▶ [What to produce]:
You are asked to copy the entire listing exactly, apart from its pictures.

▶ [Input data]:
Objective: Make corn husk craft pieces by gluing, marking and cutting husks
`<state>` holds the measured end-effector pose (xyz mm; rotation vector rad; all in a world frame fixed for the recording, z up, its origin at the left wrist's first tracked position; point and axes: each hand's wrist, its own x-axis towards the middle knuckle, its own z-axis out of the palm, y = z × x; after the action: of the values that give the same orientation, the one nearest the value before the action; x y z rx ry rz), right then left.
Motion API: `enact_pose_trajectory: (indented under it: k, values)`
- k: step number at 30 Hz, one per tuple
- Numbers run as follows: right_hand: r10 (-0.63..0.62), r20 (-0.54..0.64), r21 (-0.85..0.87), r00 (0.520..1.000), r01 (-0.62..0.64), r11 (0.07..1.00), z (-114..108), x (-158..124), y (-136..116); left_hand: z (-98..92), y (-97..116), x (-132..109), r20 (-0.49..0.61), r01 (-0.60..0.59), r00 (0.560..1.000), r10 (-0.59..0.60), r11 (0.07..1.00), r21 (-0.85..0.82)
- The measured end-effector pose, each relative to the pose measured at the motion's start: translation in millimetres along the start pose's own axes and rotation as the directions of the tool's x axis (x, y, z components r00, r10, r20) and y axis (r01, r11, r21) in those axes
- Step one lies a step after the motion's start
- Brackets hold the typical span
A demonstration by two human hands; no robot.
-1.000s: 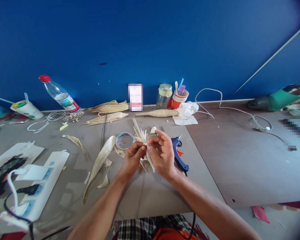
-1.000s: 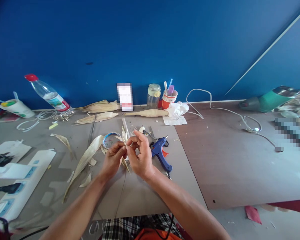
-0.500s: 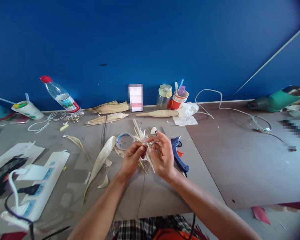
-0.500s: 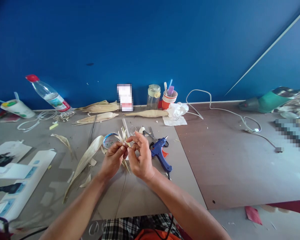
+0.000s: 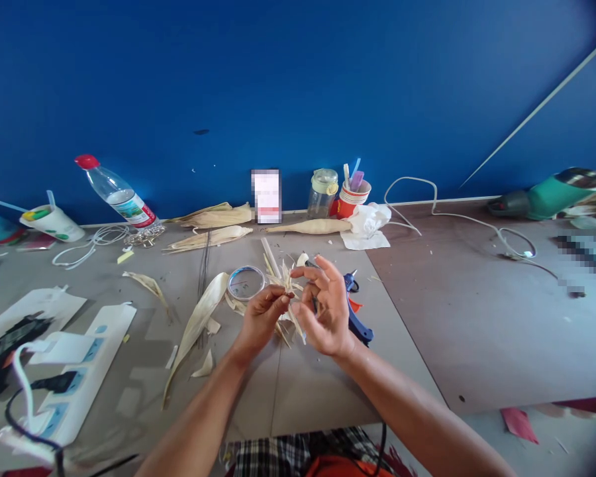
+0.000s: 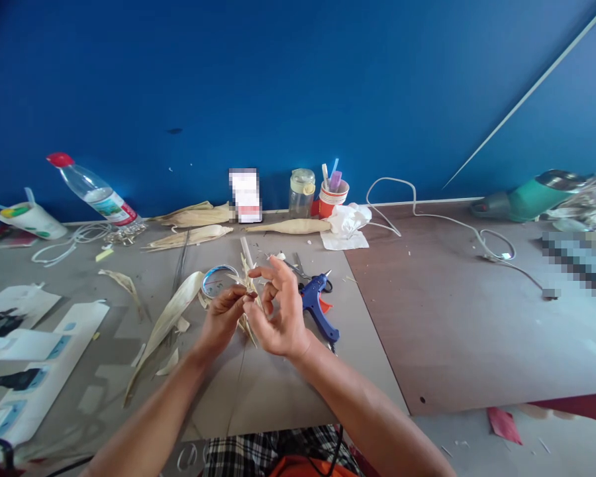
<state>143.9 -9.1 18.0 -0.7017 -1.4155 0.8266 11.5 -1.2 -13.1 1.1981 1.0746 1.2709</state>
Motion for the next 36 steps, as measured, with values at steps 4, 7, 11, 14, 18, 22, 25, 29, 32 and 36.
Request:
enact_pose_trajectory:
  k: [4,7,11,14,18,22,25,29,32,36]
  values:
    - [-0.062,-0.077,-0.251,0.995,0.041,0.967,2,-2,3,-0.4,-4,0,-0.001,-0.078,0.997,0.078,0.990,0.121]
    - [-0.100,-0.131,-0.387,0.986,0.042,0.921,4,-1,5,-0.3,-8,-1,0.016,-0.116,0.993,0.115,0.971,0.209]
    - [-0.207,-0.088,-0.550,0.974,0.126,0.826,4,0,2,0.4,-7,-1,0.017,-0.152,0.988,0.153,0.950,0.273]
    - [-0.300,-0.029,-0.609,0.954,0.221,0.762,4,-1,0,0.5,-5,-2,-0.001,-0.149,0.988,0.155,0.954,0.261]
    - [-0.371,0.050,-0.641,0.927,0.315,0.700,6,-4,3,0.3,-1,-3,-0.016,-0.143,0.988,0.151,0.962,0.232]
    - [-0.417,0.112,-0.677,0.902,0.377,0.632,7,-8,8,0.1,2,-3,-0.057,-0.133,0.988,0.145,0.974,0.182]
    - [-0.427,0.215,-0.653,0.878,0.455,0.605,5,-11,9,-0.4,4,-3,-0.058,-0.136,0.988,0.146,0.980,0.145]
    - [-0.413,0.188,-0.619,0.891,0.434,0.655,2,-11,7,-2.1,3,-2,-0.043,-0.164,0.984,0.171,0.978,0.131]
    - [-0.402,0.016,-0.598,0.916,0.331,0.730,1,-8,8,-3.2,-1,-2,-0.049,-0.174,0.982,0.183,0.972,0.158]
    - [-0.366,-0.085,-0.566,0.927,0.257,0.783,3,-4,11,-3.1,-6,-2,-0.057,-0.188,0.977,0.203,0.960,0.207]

▶ [Exercise result]:
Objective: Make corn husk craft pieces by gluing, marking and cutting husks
`<state>` holds the measured end-effector pose (xyz mm; rotation vector rad; all in a world frame fixed for the recording, z up, its origin at the left wrist's first tracked position; point and axes: each hand's wrist, its own x-axis towards the middle knuckle, its own z-axis out of the palm, y = z × x; after the action: of the values that give the same orientation, the one nearest the value before the action; x y z rx ry rz), right then left.
Motion API: `enact_pose_trajectory: (indented under it: k, values)`
- k: step number at 30 Hz, one per tuple
- Numbers run as follows: right_hand: r10 (-0.63..0.62), r20 (-0.54..0.64), r21 (-0.85..0.87), r00 (0.520..1.000), r01 (-0.62..0.64), r11 (0.07..1.00), z (-114..108), x (-158..124), y (-136..116); left_hand: z (-98..92), y (-97..116), x (-132..109), r20 (-0.49..0.61), r01 (-0.60..0.59), r00 (0.560..1.000), r10 (-0.59..0.60), r11 (0.07..1.00), r21 (-0.85..0.82)
- The measured end-effector pose, each relative to the pose measured at the motion's start: translation in millimetres along the start pose's own axes and rotation as the directions of the tool's x axis (x, y, z components r00, r10, r20) and y axis (r01, r11, r21) in those axes
- Step one lies a step after the motion's start
- Brackets hold the typical span
A demonstration by two human hands; no robot.
-1.000s: 
-1.000s: 
-0.500s: 
-0.500s: 
+0.000s: 
+0.000s: 
<state>143.9 -9.1 18.0 -0.7017 -1.4155 0.8266 11.5 -1.2 -13.1 1.1981 1.0746 1.2709</state>
Motion for the next 36 steps, as measured, with values at steps 4, 7, 11, 14, 18, 22, 25, 29, 32 and 36.
Request:
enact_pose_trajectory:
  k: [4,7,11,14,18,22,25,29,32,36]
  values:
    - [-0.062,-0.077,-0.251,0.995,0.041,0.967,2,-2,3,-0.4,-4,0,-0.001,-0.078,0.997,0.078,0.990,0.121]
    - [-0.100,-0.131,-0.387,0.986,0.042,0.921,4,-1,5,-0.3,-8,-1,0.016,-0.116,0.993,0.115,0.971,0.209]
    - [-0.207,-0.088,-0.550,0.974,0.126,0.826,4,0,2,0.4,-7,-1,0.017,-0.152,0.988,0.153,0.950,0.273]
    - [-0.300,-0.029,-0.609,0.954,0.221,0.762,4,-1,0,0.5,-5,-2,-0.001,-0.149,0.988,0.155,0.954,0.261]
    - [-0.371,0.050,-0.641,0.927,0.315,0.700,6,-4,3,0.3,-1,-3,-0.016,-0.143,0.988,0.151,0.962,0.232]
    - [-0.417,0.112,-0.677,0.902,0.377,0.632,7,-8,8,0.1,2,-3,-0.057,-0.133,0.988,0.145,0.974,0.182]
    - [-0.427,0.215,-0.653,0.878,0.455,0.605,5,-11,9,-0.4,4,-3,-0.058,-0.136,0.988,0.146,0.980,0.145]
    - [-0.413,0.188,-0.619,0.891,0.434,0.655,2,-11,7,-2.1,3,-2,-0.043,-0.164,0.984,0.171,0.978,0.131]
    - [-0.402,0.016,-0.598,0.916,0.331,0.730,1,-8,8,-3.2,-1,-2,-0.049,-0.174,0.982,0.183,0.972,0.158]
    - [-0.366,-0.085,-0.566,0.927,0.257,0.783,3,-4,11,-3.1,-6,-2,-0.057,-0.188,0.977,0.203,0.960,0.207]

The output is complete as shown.